Was würden Sie denken, wenn Sie einen Klosterbruder sähen, der einen Strauß bunter Luftballons in der Hand hält?

Na ja, komische Sachen gibt es immer. Doch nicht genug damit: Der Mönch ging mit den Ballons in seine Kirche.

Die Menschen liefen ihm nach, sie platzten fast vor Neugierde. Jeder wollte wissen, auch ich: Was macht ein Mönch mit „neunundneunzig Luftballons“ in einer Kirche?
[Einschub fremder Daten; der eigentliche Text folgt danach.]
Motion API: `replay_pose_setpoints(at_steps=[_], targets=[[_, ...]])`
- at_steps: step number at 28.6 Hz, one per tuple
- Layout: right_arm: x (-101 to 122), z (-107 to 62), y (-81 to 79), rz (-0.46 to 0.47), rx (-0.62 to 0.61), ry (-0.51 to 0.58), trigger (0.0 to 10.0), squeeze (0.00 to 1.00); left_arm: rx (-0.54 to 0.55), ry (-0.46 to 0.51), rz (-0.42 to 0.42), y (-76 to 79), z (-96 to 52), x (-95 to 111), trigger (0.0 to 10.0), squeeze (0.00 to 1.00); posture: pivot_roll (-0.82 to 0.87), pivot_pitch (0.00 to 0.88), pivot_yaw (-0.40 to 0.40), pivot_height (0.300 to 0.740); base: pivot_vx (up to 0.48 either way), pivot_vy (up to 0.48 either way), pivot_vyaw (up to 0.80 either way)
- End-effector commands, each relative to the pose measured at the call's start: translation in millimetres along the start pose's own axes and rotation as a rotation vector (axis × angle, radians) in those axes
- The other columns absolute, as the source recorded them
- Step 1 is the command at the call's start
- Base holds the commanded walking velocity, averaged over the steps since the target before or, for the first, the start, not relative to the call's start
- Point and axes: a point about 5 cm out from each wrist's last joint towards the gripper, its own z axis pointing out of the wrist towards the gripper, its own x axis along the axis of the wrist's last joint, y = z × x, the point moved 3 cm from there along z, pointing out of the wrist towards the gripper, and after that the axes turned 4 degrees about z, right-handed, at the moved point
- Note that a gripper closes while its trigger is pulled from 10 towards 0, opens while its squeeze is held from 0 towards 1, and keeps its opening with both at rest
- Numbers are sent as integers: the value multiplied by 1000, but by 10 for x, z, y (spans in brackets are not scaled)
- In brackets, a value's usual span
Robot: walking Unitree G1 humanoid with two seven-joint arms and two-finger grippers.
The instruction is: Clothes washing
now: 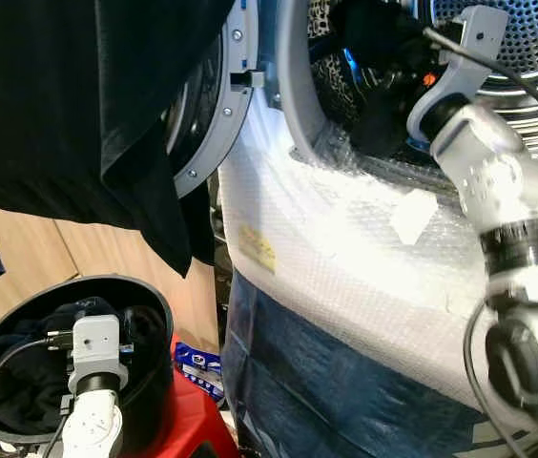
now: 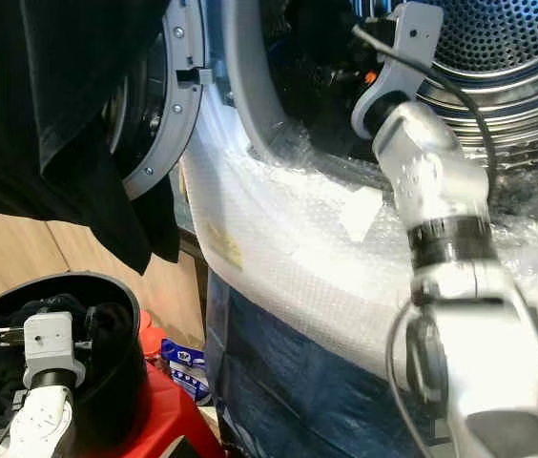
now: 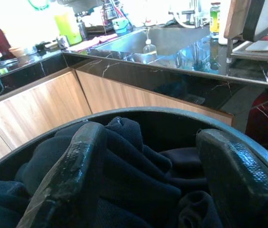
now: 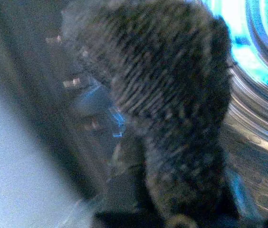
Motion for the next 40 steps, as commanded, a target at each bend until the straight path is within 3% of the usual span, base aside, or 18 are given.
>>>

Es war Sommer, es war heiß, und es gab eine Fliegenplage. Besonders arg wütete sie in der Kuppel der Klosterkirche. Es war ein lautes Summen zu vernehmen, tausende Fliegen sausten in luftiger Höhe umher.

Das monotone Brummen störte bei den Gottesdiensten, doch nicht nur das. Fliegen legen sich ja nicht ins Bett zum Sterben, nein, sie verenden fliegend – will heißen: sie fallen tot oder halbtot zu Boden. Wenn es blöd herginge, auf die Glatze des Priors während der Messe, noch blöder wäre ein Sturz in den Kelch, in das Blut Christi. Eine Katastrophe!

Dagegen musste etwas unternommen werden! Im Kloster wurde viel diskutiert. Man wollte das Problem schleunigst in den Griff kriegen.

Soll man eine professionelle Firma engagieren? Pater Kämmerer war dagegen und sagte seufzend: „Was das wieder kosten tät’ ...“ (Des Kämmerers Agenden waren die Finanzen, und sein Motto war: „Sparen, wo’s und wie’s nur irgendwie geht!“.)

Da hatte ein junger Mönch die Idee, Luftballons mit Helium aufzublasen, zusammenzubinden und mit einer Dose Insektenspray, die mit einem Klebeband ausgelöst wurde, nach oben zu schicken. Danach konnte man die Ballons, die an einer langen Schnur befestigt waren, wieder herunterziehen.

Gesagt, getan. Die Spraydose schwebte zischend nach oben, und bald danach war der Boden im Altarraum schwarz – schwarz vor lauter Fliegenleichen. Danach war es still. Totenstill.

Mönche von der sanften Sorte kommentierten danach die Aktion ihres Mitbruders mit den Worten: „Auch Fliegen sind Geschöpfe Gottes und haben ein Recht auf Leben.“

Der Kämmerer murmelte grantig vor sich hin: „Ja, natürlich, aber nur so lange, bis sie von einer Schwalbe gefressen werden.“

„Oder von den Spinnen“, sagte Pater Ildefons, der immer das letzte Wort haben musste.